▶ **ABOUT THIS EXERCISE**
Your answer must be the listing repeated word for word, without its pictures.

▶ **GIVEN DATA**
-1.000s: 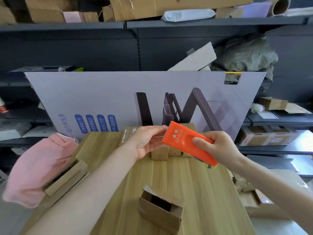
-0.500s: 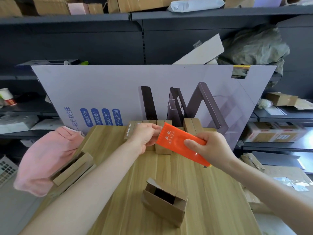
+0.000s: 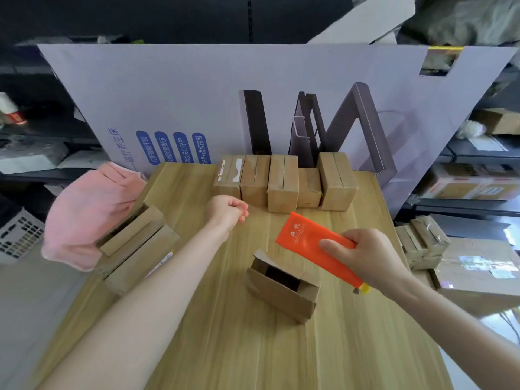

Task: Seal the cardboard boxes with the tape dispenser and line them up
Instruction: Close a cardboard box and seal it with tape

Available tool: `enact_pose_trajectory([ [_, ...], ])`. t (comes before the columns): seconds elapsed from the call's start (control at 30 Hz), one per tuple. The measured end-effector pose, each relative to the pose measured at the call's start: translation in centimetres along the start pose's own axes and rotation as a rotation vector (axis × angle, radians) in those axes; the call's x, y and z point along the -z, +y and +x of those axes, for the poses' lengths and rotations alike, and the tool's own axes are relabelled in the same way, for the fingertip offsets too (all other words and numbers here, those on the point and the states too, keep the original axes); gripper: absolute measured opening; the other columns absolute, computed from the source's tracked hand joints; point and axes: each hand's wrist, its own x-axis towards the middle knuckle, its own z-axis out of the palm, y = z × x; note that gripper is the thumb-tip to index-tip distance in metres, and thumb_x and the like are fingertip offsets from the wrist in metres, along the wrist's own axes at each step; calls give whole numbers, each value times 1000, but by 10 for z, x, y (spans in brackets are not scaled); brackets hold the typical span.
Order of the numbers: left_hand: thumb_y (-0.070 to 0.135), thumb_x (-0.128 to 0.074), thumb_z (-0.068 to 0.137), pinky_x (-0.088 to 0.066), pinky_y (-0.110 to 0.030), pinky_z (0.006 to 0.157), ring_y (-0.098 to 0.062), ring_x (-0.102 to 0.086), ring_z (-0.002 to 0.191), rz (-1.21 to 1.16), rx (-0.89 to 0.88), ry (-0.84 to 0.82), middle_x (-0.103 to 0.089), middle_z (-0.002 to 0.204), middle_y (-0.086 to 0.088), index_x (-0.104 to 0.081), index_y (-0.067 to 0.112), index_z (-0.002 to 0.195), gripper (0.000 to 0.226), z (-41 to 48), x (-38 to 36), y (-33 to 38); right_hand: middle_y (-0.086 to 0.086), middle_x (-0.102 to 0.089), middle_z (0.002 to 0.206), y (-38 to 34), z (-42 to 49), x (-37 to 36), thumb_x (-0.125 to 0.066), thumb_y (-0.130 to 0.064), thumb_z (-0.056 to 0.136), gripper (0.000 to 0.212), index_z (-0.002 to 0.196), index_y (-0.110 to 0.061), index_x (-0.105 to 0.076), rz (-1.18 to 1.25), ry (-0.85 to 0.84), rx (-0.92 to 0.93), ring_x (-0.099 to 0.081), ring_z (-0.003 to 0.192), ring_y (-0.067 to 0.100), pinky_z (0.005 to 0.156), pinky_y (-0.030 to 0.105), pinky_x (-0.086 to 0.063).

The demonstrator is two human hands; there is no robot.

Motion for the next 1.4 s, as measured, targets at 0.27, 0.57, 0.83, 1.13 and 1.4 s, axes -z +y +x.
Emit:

▶ **WRITTEN ANSWER**
-1.000s: 
-0.500s: 
+0.000s: 

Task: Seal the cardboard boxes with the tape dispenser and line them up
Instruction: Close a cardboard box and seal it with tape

Available tool: `enact_pose_trajectory([ [_, ...], ])`. t (comes before the columns): seconds elapsed from the call's start (control at 30 Hz), one per tuple. The measured end-effector pose, each relative to the pose measured at the call's start: translation in centimetres along the start pose's own axes and rotation as a rotation vector (axis × angle, radians) in those axes; the call's x, y and z point along the -z, +y and +x of those axes, for the poses' lengths and rotations alike, and the tool's own axes are relabelled in the same way, for the fingertip offsets too (all other words and numbers here, those on the point and the states too, keep the original axes); gripper: absolute measured opening; the other columns absolute, computed from the source's tracked hand joints; point and axes: each hand's wrist, its own x-axis towards the middle knuckle, its own z-axis out of the palm, y = z × x; note that gripper is the thumb-tip to index-tip distance in metres, and thumb_x and the like are fingertip offsets from the wrist in metres, along the wrist's own axes at each step; calls give whole numbers, each value times 1000, but by 10 for z, x, y (spans in brackets are not scaled); brackets hold the typical span.
Order of the numbers: left_hand: thumb_y (-0.070 to 0.135), thumb_x (-0.128 to 0.074), thumb_z (-0.068 to 0.137), pinky_x (-0.088 to 0.066), pinky_y (-0.110 to 0.030), pinky_z (0.006 to 0.157), ring_y (-0.098 to 0.062), ring_x (-0.102 to 0.086), ring_z (-0.002 to 0.191), rz (-1.21 to 1.16), rx (-0.89 to 0.88), ry (-0.84 to 0.82), middle_x (-0.103 to 0.089), middle_z (-0.002 to 0.204), middle_y (-0.086 to 0.088), index_x (-0.104 to 0.081), index_y (-0.067 to 0.112), index_z (-0.002 to 0.195), gripper (0.000 to 0.226), z (-41 to 48), x (-38 to 36), y (-33 to 38); right_hand: middle_y (-0.086 to 0.086), middle_x (-0.102 to 0.089), middle_z (0.002 to 0.206), y (-38 to 34), z (-42 to 49), x (-37 to 36), thumb_x (-0.125 to 0.066), thumb_y (-0.130 to 0.064), thumb_z (-0.056 to 0.136), gripper (0.000 to 0.212), index_z (-0.002 to 0.196), index_y (-0.110 to 0.061), index_x (-0.105 to 0.076), rz (-1.18 to 1.25), ry (-0.85 to 0.84), rx (-0.92 to 0.93), ring_x (-0.099 to 0.081), ring_z (-0.003 to 0.192), ring_y (-0.067 to 0.100), pinky_z (0.005 to 0.156), pinky_y (-0.030 to 0.105), pinky_x (-0.086 to 0.063).

The demonstrator is two human hands; there is no robot.

Motion for the next 1.4 s, as measured, targets at 0.27, 0.57, 0.83, 1.13 and 1.4 s, axes -z +y +x.
Emit:

This concludes the exercise.